-- WORK ORDER --
Every line of the material below in which "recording" shows up is to be located and copied.

-- SUPPLIED DATA --
══════════════════════════════

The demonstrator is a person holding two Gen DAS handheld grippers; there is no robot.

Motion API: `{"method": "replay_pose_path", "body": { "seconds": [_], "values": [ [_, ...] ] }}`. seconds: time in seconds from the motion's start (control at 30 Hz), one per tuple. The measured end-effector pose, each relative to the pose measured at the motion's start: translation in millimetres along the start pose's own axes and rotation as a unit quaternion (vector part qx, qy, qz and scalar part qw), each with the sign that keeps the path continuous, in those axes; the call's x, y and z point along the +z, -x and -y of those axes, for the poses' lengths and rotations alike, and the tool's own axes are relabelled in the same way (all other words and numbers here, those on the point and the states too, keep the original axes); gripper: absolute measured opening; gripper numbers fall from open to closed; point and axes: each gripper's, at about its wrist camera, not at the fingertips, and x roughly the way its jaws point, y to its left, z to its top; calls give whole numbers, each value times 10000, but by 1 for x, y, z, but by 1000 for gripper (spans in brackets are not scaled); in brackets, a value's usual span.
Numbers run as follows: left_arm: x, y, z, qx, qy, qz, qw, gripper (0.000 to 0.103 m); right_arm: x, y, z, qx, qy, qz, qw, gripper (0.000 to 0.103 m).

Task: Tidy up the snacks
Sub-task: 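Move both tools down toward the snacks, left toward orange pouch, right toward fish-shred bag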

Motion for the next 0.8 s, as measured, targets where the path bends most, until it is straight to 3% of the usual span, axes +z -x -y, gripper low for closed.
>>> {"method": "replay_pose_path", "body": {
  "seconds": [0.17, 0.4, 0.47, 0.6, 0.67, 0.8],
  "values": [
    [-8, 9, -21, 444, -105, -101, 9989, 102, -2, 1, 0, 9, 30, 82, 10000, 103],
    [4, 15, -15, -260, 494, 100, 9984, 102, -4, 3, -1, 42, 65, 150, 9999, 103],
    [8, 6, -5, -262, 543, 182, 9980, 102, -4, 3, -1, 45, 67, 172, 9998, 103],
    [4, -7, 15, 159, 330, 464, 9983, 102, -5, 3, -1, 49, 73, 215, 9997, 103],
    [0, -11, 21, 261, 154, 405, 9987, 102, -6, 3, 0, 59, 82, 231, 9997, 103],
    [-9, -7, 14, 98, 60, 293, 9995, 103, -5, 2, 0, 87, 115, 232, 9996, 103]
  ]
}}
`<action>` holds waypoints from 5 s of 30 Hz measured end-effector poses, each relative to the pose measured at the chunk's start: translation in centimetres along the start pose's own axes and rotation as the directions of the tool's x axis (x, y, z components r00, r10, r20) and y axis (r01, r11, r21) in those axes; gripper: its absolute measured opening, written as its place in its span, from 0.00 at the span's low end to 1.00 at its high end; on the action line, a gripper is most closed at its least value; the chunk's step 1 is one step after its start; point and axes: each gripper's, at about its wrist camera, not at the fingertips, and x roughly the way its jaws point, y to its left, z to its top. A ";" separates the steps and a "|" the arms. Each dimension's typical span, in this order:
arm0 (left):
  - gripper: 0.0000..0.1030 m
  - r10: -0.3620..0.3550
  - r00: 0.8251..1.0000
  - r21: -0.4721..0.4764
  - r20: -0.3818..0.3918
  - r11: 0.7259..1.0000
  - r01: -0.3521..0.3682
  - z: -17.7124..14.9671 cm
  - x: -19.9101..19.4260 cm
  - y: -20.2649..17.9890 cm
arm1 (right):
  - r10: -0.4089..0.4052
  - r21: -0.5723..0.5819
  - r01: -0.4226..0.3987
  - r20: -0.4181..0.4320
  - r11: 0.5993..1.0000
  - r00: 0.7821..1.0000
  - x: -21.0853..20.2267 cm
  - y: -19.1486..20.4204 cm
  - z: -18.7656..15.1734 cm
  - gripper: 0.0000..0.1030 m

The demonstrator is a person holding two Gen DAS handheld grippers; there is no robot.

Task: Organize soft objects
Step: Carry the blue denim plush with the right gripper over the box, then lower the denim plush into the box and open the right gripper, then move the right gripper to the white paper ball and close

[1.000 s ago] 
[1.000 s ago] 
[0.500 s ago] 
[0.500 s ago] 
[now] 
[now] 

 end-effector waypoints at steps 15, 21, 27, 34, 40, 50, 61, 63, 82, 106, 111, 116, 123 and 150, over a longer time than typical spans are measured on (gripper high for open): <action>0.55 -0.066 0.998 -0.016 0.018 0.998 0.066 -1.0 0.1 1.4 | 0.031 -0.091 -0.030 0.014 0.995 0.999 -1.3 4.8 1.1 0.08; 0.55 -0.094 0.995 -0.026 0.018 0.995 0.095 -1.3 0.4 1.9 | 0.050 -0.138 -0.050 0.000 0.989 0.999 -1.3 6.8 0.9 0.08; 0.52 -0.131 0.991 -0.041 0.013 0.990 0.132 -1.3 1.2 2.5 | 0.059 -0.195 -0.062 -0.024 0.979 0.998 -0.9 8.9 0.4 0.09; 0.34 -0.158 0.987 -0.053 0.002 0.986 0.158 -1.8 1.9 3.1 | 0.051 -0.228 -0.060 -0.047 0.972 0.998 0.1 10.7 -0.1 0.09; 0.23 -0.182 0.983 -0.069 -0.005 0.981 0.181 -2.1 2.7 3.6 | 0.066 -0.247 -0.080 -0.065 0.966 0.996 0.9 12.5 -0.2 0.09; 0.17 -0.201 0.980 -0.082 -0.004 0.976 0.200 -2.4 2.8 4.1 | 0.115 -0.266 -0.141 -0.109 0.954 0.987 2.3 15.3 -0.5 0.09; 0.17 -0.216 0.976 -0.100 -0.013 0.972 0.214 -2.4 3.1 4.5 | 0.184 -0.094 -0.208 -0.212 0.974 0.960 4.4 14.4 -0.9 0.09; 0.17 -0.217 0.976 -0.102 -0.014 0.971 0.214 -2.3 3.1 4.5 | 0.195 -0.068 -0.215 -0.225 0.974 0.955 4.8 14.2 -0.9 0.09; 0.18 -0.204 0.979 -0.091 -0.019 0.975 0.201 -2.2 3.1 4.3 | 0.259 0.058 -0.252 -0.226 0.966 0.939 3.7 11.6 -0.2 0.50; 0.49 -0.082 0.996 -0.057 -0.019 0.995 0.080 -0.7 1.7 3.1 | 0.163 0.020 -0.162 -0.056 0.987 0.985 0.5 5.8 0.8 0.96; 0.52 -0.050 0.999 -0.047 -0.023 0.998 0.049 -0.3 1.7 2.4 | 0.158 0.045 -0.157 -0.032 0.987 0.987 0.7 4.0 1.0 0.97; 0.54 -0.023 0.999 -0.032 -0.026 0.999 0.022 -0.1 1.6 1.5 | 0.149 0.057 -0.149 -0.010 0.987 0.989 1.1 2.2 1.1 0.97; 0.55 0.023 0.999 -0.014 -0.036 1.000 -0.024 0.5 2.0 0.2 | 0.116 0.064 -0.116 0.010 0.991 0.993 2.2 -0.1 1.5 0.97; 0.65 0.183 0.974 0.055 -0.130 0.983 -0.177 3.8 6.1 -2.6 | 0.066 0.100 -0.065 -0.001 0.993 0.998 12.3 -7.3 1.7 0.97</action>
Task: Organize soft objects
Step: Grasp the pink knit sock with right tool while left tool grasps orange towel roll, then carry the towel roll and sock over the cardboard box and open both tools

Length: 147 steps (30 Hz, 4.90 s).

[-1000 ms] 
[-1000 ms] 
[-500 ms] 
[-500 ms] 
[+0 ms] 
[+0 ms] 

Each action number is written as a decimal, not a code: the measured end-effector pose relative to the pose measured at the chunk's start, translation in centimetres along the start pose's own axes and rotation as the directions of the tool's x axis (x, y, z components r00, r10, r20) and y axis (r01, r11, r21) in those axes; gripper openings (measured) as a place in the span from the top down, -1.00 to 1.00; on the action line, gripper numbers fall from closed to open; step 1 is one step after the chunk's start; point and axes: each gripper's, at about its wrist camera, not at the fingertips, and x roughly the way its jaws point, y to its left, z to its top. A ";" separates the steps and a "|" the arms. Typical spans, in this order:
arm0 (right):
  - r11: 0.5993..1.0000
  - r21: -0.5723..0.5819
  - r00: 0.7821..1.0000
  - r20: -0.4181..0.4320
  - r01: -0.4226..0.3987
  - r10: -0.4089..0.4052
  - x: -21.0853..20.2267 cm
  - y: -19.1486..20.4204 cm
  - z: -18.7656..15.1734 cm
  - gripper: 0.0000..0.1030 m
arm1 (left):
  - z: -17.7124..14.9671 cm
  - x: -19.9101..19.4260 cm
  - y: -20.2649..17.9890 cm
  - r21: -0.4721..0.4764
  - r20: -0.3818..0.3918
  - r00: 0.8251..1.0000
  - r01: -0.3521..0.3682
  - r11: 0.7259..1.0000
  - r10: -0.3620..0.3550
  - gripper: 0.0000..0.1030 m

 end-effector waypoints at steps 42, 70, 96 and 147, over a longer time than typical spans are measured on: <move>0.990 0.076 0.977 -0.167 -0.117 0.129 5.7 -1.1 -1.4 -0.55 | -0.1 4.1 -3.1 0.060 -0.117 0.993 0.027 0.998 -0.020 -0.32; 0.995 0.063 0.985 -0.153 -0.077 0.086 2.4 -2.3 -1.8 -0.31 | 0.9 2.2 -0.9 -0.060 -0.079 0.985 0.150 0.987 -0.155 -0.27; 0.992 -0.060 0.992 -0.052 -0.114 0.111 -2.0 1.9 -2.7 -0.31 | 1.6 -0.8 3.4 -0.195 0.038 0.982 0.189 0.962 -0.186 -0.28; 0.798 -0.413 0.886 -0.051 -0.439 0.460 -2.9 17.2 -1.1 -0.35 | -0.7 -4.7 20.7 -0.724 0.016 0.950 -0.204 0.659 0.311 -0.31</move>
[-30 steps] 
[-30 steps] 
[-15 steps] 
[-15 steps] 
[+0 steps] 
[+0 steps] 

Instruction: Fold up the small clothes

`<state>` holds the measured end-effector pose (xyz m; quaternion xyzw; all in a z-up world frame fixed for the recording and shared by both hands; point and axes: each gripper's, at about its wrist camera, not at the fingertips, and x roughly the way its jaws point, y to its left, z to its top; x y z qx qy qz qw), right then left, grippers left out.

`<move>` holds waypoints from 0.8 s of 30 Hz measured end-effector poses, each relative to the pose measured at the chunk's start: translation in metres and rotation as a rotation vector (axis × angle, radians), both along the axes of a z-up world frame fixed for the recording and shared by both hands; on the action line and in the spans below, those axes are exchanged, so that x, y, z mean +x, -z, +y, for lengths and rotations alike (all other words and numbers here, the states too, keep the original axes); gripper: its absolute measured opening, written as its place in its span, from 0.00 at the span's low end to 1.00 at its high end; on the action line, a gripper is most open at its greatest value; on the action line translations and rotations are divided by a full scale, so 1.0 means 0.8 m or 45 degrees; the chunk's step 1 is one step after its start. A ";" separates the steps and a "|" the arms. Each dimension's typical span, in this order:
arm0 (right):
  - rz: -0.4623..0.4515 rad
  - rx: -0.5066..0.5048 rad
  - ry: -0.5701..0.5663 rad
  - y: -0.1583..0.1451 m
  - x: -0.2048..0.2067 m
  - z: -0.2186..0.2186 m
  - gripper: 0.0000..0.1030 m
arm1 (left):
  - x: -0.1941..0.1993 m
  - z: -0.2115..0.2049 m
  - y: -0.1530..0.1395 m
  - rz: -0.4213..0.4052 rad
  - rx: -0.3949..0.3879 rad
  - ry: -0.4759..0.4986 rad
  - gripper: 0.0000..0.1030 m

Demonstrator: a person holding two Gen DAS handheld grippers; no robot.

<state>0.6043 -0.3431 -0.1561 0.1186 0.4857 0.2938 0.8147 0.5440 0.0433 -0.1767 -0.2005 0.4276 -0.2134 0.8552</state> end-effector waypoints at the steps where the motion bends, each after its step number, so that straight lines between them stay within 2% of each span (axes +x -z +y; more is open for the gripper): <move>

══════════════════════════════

-- SOLVED PROBLEM --
`<state>` holds the measured end-effector pose (xyz m; quaternion xyzw; all in a z-up world frame fixed for the recording and shared by both hands; point and axes: each gripper's, at about its wrist camera, not at the fingertips, and x roughly the way its jaws point, y to its left, z to its top; x y z qx qy qz qw), right then left, grippers left out.
`<move>` holds waypoints from 0.8 s of 30 Hz measured end-effector poses, each relative to the pose measured at the chunk's start: translation in metres and rotation as a rotation vector (axis × angle, radians), both along the axes of a z-up world frame fixed for the recording and shared by both hands; on the action line and in the spans below, those axes are exchanged, so that x, y, z mean +x, -z, +y, for lengths and rotations alike (all other words and numbers here, the states too, keep the original axes); gripper: its absolute measured opening, written as its place in its span, from 0.00 at the span's low end to 1.00 at its high end; on the action line, a gripper is most open at its greatest value; on the action line translations and rotations are divided by a full scale, so 1.0 means 0.8 m or 45 degrees; the chunk's step 1 is one step after its start. A ";" separates the steps and a "|" the arms. Each dimension's typical span, in this order:

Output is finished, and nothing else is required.